In this first Ground for Relief, Drane claims the Ohio courts denied him due process of law. However he fails in the Petition (including the Memorandum in Support) to plead any facts in support of this claim. Respondent seeks dismissal of this claim on the basis that the pleading does not satisfy Habeas Rule 2. Petitioner had an opportunity to respond to this assertion in his reply, but never filed a reply. Nor has he sought amendment of the Petition to cure this deficiency. In habeas corpus cases in which petitioners have argued they fairly presented a federal claim to the state courts by pleading in blank a denial of due process, the Sixth Circuit has held those words, taken alone, do not state a federal claim. Merely using talismanic constitutional phrases like “fair trial” or “due process of law” does not constitute raising a federal constitutional issue. Slaughter v. Parker, 450 F.3d 224, 236 (6th Cir. 2006); Franklin v. Rose, 811 F.2d 322, 326 (6th Cir. 1987); McMeans v. Brigano, 228 F.3d 674, 681 (6th Cir. 2000), citing Petrucelli v. Coombe, 735 F.2d 684, 688-89 (2nd Cir. 1984). Mere use of the words “due process and a fair trial by an impartial jury” are insufficient. Slaughter v. Parker, 450 F.3d 224, 236 (6th Cir. 2006);

Blackmon v. Booker, 394 F.3d 399, 400 (6th Cir. 2004)(same). “A lawyer need not develop a constitutional argument at length, but he must make one; the words ‘due process’ are not an argument.” Riggins v. McGinnis, 50 F.3d 492, 494 (7th Cir. 1995). Petitioner’s Memorandum in Support cites several important Supreme Court decisions about the centrality of due process of law in our legal system, but it does not cite any specific acts of the State or the state judiciary which violated clearly established Supreme Court precedent on what constitutes due process. Because it does not plead a claim for relief cognizable in habeas corpus, Ground A should be dismissed.
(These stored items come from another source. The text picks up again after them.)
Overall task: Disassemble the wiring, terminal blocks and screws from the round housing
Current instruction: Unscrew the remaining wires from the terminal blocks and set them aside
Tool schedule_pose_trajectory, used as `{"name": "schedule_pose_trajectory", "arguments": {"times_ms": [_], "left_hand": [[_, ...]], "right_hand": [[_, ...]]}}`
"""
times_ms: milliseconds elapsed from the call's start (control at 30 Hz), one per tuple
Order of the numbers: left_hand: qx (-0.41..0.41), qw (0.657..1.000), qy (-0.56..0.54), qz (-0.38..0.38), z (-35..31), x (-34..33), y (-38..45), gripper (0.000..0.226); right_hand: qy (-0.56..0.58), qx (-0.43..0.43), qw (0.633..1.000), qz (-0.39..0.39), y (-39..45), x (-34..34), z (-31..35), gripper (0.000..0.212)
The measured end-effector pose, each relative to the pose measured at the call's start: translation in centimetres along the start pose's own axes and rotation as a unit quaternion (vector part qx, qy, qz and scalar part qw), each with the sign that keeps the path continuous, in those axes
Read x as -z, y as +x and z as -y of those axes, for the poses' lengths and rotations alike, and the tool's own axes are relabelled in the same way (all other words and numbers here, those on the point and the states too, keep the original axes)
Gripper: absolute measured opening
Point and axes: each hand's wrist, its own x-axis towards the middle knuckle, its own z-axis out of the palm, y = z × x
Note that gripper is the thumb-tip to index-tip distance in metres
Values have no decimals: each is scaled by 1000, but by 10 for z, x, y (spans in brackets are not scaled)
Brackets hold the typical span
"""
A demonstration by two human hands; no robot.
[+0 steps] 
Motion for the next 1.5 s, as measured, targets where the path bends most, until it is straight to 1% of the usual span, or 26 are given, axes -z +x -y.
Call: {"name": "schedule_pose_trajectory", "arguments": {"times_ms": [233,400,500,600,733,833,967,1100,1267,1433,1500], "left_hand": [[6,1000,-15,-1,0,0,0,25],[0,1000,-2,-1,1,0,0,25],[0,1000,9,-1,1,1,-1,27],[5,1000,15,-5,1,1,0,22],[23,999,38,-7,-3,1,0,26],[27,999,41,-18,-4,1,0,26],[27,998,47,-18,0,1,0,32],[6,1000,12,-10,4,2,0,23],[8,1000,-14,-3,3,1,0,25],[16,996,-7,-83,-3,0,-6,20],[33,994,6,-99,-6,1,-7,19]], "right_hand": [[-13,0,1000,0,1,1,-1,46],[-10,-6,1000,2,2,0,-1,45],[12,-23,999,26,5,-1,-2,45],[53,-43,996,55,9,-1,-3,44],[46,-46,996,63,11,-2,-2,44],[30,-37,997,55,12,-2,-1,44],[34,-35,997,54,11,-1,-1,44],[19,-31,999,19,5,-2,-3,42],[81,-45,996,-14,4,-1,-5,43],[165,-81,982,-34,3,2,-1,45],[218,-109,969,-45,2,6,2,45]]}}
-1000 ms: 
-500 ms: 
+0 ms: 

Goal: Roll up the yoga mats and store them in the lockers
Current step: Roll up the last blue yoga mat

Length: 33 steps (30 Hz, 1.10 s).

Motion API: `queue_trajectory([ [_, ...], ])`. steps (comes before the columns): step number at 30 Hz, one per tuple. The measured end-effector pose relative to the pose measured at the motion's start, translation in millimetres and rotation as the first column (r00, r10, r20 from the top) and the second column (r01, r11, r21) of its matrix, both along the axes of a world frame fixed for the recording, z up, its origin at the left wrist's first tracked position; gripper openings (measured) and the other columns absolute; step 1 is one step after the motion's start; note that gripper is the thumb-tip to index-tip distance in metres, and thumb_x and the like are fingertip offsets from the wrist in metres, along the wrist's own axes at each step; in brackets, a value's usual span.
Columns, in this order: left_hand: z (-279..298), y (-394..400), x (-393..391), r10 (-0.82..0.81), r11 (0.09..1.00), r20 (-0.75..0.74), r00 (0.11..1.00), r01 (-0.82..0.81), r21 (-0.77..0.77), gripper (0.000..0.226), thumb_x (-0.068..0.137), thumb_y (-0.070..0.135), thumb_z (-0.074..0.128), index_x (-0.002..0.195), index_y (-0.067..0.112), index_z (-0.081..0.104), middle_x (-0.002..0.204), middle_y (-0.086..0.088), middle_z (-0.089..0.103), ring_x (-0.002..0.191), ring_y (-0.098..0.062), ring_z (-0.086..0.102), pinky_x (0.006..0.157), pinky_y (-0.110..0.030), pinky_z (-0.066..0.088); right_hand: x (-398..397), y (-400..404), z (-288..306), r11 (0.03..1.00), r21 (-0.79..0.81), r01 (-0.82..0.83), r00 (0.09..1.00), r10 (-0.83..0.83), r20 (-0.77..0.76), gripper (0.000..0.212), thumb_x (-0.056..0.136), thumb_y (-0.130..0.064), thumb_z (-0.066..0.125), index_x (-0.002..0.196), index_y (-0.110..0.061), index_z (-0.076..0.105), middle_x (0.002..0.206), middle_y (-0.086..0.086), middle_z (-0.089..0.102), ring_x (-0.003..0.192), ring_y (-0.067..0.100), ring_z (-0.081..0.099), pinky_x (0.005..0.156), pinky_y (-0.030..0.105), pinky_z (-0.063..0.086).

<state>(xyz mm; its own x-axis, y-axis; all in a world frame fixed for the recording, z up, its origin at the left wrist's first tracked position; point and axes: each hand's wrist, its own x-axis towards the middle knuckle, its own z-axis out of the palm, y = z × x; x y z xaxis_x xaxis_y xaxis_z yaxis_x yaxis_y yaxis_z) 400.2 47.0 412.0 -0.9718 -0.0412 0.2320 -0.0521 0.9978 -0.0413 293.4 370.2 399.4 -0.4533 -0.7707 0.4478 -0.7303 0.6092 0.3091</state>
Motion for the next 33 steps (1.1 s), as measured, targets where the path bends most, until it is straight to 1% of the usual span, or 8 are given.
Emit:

Ground B: Improper Admission of Hearsay Evidence in Violation of the Confrontation Clause

In Ground B Drane asserts his constitutional right to confront the witnesses against him was violated when the trial court admitted hearsay evidence without the State’s having established these witnesses were unavailable. This claim was submitted to the Second District on direct appeal which decided the claim as follows: [*P14] In these assignments of error, Drane claims the trial court improperly denied him the opportunity to confront witnesses when it admitted hearsay evidence. Specifically, he contends the trial court permitted the State to elicit testimony regarding statements made by Walker and by Patrina Drane, neither of whom testified at trial.

[*P15] "Hearsay" is defined as "a statement, other than one made by the declarant while testifying at the trial or hearing, offered in evidence to prove the truth of the matter asserted." Evid.R. 801(C). In general, hearsay is not admissible; however, there are several exceptions to the hearsay rule. Evid.R. 802 and Evid.R. 803.